Recorded data
•••

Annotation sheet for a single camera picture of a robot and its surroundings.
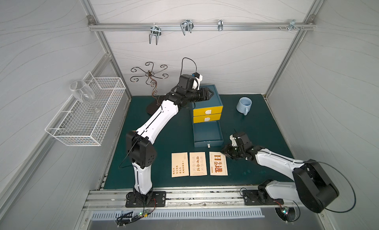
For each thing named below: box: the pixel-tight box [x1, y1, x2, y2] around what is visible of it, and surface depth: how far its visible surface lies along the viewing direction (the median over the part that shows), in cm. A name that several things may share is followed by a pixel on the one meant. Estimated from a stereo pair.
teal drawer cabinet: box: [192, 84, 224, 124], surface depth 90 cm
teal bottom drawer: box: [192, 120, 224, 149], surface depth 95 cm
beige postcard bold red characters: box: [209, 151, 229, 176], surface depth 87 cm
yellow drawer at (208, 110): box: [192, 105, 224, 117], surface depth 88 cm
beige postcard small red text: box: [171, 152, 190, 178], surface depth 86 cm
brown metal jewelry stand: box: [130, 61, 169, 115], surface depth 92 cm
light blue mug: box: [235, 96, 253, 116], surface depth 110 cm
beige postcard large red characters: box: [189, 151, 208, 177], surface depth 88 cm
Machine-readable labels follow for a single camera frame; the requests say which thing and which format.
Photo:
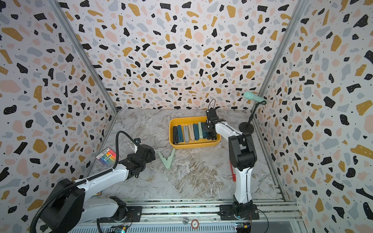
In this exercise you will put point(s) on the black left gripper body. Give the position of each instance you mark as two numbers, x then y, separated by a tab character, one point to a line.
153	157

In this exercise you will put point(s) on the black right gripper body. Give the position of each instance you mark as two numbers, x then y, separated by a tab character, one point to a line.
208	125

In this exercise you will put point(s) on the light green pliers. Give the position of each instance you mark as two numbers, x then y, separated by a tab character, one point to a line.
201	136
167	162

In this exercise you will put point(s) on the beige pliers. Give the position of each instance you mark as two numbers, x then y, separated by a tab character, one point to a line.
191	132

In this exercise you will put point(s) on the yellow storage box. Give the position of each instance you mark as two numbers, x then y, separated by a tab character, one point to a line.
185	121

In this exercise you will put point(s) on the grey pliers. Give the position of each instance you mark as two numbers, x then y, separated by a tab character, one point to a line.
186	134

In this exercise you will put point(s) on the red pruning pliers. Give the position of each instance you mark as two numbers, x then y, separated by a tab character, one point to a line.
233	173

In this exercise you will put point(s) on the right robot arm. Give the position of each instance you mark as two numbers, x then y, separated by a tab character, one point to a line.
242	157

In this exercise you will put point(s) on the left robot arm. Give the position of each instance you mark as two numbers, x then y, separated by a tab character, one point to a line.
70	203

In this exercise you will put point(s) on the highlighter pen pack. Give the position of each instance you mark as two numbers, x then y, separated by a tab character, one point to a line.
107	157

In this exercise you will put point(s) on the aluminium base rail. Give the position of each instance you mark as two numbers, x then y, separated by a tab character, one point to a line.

•••

Please write out only the lines from the one containing "In this exercise you will put point(s) on the grey" to the end of the records above, exactly, both ends included.

Response box
In this exercise you will put point(s) on the grey pliers. Give the position of each instance you mark as two numbers, x then y, separated by a tab character, one point to a line.
186	134

In this exercise you will put point(s) on the red pruning pliers. Give the position of each instance you mark as two numbers, x then y, separated by a tab character, one point to a line.
233	173

In this exercise you will put point(s) on the right robot arm. Give the position of each instance you mark as two numbers, x then y, separated by a tab character, one point to a line.
242	157

In this exercise you will put point(s) on the left robot arm. Give the position of each instance you mark as two numbers, x then y, separated by a tab character, one point to a line.
70	203

In this exercise you will put point(s) on the highlighter pen pack. Give the position of each instance you mark as two numbers, x then y, separated by a tab character, one point to a line.
107	157

In this exercise you will put point(s) on the aluminium base rail. Give the position of each instance you mark as two numbers, x then y, separated by a tab character, one point to a line.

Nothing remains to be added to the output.